Storage
Incomplete
This section is still incomplete
S3
Limitations
- 0 bytes - 5TB per file.
- 100 buckets per account - soft limit.
Properties
- Object storage service
- No fixed structure
- Flat address space, unique URL.
- Regional service, must specify the Region while upload
- Automated replication across multiple AZs for durability.
- Need to create buckets - name must be unique across all of S3.
- Unique Object key identifies a files in a bucket. Unique Key: Bucket + folder + file.
- Also, get a URL which is fully qualified
- Can create virtual folders for easy management
Spec
- Durability - 11 9s
- Availability - 99.5% - 99.99% (depends on storage class)
Versioning
- Keeps all versions of the objects in the same bucket.
- Versioning is not on by default
- Once turned on, it can't be turned off but can be suspended.
- Bucket level setting that turns versioning for all objects in the bucket.
- Can be enabled during creation of a bucket or on an existing bucket.

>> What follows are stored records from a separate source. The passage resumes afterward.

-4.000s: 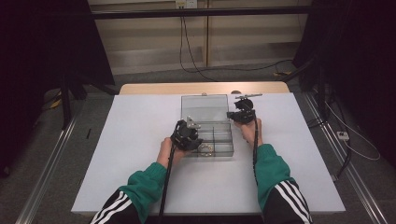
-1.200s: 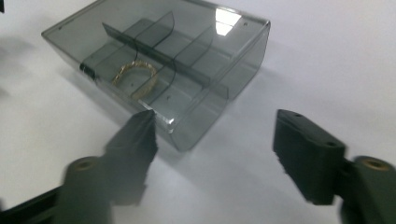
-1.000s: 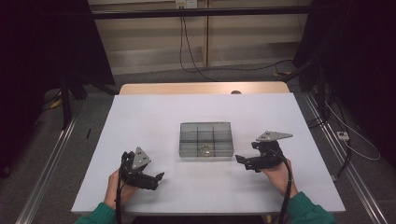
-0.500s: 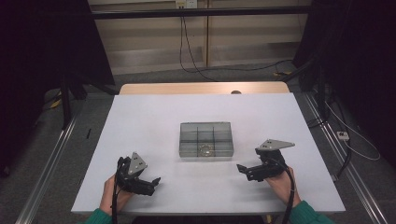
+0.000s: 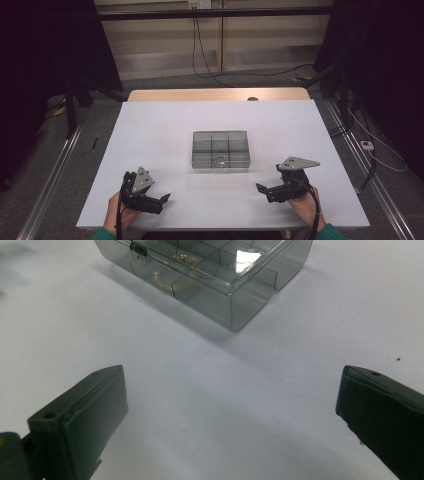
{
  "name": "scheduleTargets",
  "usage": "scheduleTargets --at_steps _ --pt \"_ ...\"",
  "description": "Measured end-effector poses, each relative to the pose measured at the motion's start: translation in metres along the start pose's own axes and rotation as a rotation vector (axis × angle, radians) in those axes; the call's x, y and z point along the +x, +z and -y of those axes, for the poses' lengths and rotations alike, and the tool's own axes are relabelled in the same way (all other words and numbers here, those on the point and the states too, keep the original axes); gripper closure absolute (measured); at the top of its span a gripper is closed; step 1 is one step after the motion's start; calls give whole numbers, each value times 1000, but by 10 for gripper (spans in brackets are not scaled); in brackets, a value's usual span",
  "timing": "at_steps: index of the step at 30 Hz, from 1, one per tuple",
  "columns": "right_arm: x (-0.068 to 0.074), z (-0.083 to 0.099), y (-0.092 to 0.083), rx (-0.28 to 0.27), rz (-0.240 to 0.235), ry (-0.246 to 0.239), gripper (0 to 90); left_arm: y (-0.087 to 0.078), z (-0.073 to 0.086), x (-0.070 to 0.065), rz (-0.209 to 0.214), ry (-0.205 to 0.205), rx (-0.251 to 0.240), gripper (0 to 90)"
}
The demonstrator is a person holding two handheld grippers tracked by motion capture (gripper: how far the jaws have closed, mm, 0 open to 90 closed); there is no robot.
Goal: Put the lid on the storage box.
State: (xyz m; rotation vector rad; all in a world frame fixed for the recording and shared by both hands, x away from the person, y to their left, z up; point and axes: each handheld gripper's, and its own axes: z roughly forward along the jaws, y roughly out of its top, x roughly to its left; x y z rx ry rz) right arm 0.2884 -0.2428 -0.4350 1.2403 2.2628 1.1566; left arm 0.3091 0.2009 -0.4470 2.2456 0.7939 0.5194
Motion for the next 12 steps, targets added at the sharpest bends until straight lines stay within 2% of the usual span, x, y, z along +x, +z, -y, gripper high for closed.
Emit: scheduleTargets --at_steps 7,12 --pt "3 8 -8 1 10 -13 4 1 3 -1 7 -5 17 0" --pt "4 13 -10 5 14 -16 0 2 2 0 12 -7 12 0"
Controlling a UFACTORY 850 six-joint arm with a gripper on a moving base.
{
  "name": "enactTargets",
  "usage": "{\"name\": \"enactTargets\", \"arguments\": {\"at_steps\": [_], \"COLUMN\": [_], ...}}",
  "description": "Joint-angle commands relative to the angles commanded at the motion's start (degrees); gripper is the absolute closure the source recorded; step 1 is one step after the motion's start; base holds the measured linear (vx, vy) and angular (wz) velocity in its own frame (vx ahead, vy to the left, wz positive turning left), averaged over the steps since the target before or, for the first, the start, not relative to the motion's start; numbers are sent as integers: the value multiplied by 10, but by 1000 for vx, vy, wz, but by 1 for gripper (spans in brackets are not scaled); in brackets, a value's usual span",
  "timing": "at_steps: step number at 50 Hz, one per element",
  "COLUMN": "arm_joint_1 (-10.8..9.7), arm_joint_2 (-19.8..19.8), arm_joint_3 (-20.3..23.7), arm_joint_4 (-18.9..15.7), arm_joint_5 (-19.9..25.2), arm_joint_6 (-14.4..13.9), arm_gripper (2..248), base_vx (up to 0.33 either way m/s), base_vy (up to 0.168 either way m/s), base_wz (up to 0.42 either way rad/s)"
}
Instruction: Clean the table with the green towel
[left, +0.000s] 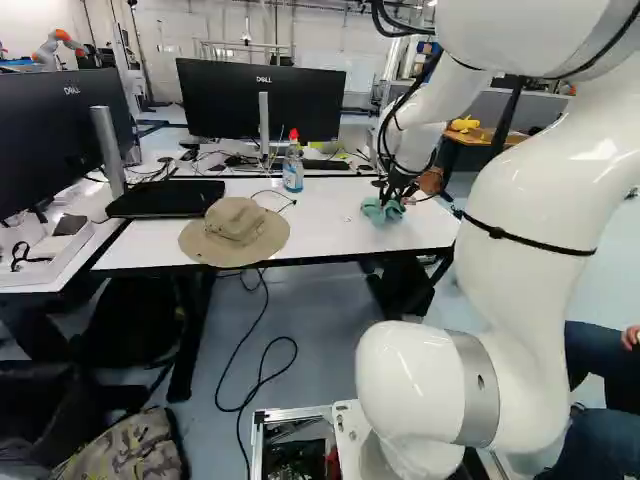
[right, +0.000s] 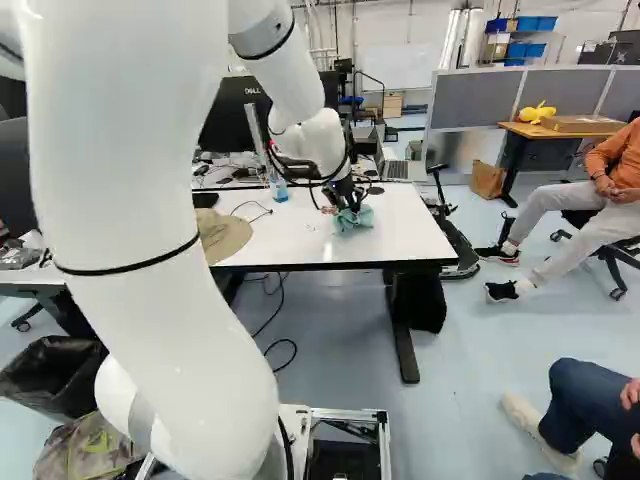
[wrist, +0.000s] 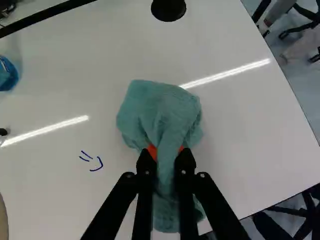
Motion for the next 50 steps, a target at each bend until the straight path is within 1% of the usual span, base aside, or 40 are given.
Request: {"name": "enactTargets", "arguments": {"at_steps": [11,31,39,50], "arm_joint_1": [3,25,31,31], "arm_joint_2": [-20,-79,-88,-103], "arm_joint_3": [-6,-46,-46,-49], "arm_joint_4": [0,0,0,0], "arm_joint_5": [60,141,161,163], "arm_joint_6": [0,0,0,0], "arm_gripper": [199,199,199,199], "base_vx": [0,0,0,0], "base_vy": [0,0,0,0], "base_wz": [0,0,0,0]}}
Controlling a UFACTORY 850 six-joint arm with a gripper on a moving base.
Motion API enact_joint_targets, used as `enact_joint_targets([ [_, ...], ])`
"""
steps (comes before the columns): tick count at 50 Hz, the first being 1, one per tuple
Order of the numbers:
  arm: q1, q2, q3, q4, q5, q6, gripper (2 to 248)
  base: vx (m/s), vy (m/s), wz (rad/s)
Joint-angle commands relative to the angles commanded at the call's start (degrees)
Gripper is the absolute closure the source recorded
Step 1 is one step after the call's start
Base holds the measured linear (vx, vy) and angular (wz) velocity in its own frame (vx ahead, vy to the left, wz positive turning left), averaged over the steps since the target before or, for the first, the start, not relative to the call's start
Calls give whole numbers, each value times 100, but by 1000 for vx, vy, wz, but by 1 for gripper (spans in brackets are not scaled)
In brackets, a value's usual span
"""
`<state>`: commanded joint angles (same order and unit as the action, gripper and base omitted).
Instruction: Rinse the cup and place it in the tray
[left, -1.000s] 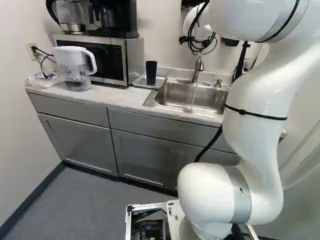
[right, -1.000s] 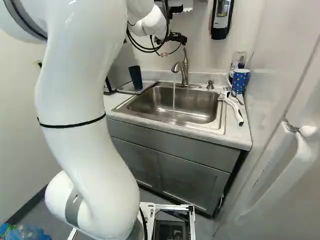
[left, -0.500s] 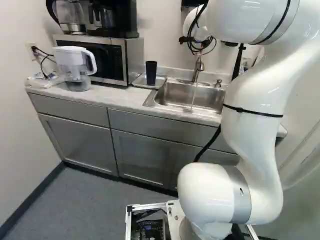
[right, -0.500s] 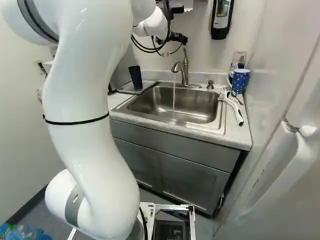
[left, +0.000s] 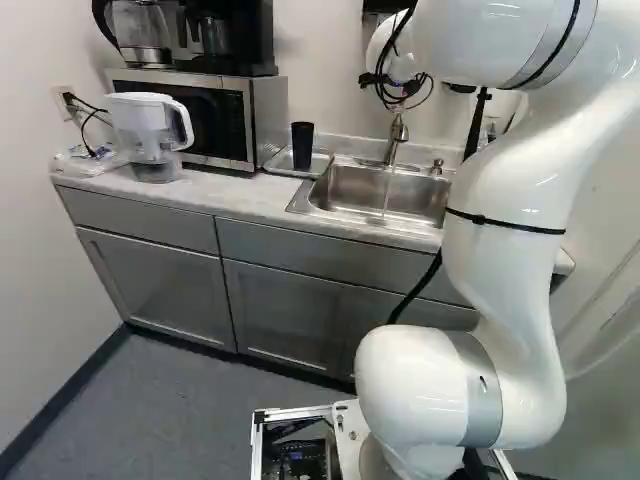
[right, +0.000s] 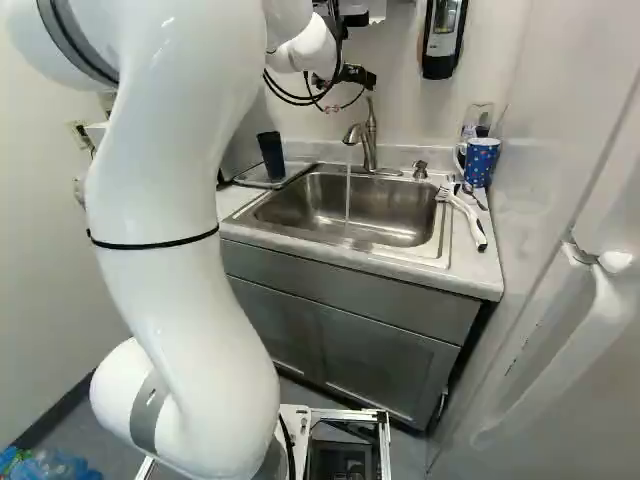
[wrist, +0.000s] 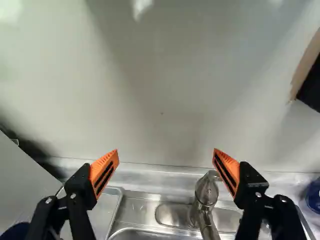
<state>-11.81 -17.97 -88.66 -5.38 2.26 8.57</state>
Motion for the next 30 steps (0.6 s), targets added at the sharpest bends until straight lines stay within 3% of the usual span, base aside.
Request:
enact_joint_targets([
  [30, 0, 0, 0, 0, -64, 0, 3, 0, 0, 0],
])
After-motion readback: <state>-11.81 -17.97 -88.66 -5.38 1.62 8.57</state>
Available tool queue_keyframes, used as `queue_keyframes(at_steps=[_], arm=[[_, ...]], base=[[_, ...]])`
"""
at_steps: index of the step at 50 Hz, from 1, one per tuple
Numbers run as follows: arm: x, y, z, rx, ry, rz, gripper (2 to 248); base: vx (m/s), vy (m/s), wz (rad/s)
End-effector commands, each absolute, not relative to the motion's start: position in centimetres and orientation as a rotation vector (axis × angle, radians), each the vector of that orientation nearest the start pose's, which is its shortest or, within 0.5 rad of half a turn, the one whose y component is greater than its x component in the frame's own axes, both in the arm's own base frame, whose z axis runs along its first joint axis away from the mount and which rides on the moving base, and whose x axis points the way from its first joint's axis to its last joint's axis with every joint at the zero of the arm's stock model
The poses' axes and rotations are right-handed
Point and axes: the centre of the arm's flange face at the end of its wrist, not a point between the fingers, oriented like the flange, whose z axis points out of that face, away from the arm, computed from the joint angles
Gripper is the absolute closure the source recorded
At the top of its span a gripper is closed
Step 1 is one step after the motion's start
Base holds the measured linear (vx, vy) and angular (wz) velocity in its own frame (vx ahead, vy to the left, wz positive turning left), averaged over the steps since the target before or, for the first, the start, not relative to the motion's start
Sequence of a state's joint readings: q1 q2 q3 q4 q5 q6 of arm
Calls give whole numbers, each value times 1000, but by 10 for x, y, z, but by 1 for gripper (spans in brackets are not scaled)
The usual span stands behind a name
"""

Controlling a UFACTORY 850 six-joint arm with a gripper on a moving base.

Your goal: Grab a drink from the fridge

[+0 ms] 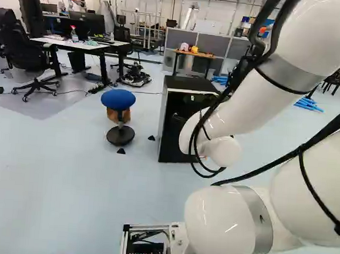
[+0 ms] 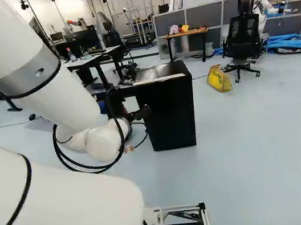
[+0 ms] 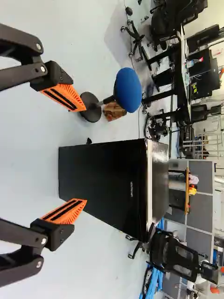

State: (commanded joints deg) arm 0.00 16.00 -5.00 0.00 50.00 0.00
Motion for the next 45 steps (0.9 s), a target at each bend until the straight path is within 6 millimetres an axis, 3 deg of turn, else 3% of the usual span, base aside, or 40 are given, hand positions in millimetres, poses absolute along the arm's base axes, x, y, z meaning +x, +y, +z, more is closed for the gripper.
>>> queue_keyframes(at_steps=[45], arm=[[270, 0, 366, -2558, 0, -1824, 3]], base=[[112, -16, -11]])
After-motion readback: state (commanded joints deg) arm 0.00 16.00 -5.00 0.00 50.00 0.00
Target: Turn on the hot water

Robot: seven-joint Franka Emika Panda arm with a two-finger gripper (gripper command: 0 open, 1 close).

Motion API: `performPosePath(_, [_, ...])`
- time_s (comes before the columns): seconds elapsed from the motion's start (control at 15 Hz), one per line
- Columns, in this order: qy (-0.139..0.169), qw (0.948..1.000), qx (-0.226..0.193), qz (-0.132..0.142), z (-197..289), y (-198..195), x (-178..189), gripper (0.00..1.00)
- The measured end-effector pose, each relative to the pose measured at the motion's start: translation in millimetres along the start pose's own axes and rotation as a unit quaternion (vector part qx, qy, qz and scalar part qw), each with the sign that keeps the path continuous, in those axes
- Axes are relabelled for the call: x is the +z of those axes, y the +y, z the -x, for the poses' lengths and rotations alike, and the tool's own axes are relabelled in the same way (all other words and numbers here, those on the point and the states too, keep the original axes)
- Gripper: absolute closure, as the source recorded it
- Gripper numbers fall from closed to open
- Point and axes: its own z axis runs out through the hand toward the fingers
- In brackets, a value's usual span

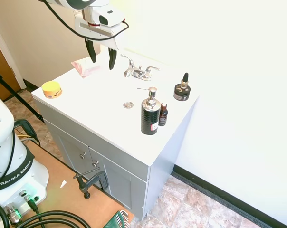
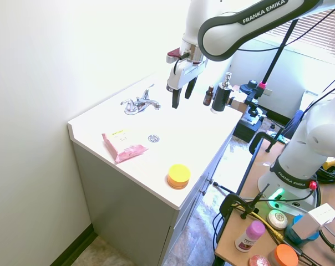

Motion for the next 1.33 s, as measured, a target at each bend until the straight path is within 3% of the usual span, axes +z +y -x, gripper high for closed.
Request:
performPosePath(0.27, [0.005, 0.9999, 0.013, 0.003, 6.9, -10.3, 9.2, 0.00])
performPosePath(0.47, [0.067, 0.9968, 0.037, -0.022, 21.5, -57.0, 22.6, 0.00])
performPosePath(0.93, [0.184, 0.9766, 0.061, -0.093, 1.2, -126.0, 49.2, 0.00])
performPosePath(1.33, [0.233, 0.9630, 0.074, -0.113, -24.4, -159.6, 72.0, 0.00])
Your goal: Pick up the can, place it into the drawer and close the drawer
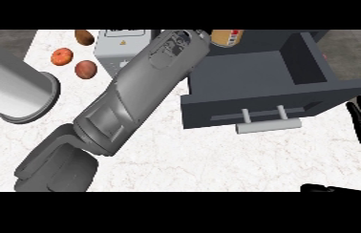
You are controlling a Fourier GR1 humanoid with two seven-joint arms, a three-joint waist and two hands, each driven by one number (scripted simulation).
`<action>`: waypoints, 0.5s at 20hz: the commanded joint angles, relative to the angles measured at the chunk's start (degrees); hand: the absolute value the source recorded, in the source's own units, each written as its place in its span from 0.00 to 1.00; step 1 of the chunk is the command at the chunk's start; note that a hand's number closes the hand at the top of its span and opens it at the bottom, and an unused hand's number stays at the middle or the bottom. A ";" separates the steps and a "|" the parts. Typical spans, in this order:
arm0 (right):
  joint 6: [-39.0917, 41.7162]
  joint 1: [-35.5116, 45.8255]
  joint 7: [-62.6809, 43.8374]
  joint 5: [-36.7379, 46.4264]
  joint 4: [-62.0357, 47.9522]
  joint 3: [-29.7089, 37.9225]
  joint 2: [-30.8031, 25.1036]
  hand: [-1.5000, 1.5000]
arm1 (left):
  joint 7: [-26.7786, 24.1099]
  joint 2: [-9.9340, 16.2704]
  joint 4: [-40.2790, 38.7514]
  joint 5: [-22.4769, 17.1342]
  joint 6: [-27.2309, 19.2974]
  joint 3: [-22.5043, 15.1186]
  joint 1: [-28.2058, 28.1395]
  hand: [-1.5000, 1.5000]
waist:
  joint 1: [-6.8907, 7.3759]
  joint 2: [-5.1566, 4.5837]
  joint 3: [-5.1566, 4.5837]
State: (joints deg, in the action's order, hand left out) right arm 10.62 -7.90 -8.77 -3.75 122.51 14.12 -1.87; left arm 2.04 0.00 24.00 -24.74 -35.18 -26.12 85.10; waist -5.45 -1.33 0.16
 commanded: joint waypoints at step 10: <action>-0.50 3.60 -0.46 0.72 -1.53 -0.86 -0.60 0.00 | -4.62 0.00 -2.49 -2.69 -3.67 -8.00 -4.21 0.00 | -1.49 -0.39 -0.01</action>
State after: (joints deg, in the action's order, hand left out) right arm 10.64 -5.61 -8.45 -3.71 121.03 13.96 -2.47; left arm -1.42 0.00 21.25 -26.64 -37.15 -31.79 82.91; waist -6.63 -1.62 0.18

- By default older versions of an object are not shown but are there to inspect.
- Every new version of an object gets a version id
- When versioning is turned on - version id of an object will be null unless a change of the object takes place.
- Using versioning will incur costs as all versions are saved in full and storage used has costs in s3
- When an object is deleted after versioning is turned on, a delete marker is put on the latest version of the object and all previous versions of the file are also retained.
- It is possible to delete specific versions of an object along with the version tagged with the delete marker.
### Server Access Logging
* Logs for access to bucket.
* Not guaranteed and are done on a best effort basis.
* No guarantees of set period in which the logs will be available.
* The logs are stored in a target bucket that you need to configure - can use an optional prefix to be added to the log file name to make it easy to manage.
* log delivery group
permissions need to be added for the logging to work. Setting up from Consoles sets this up automatically. SDK or CLI needs to be setup explicitly. This is done via a ACL not bucket policies.
* Access logs will only be delivered to target bucket if the target bucket is using SSE-S3
encryption. KMS not supported.
Object-level logging
- Object-level API activity. This is more closely related to CloudTrail.
Enabling
- For all or some of the buckets - this can be configured from the AWS CloudTrail Console.
- Can be configured from the bucket configurations and will need to select CloudTrail Trail for the events to be captured. Also the type of events: Read/Write can be selected.
Data Transfer
- Transfer Acceleration can speed up the delivery of data to and from S3.
- It uses the edge location by Amazon CloudFront.
- Transfer Acceleration can be enabled at the Bucket Level
- Data Transfer uses internal high-speed connectivity to achieve higher bandwidth.
- Transfer Acceleration has cost per GB depending of the Edge Location used. Outwards data transfer has a higher charge compared to the usual outward transfer charge.
- Specific endpoint is provided by AWS for the accelerated transfer. Bucket names but be DNS compliant and can't contain any dots.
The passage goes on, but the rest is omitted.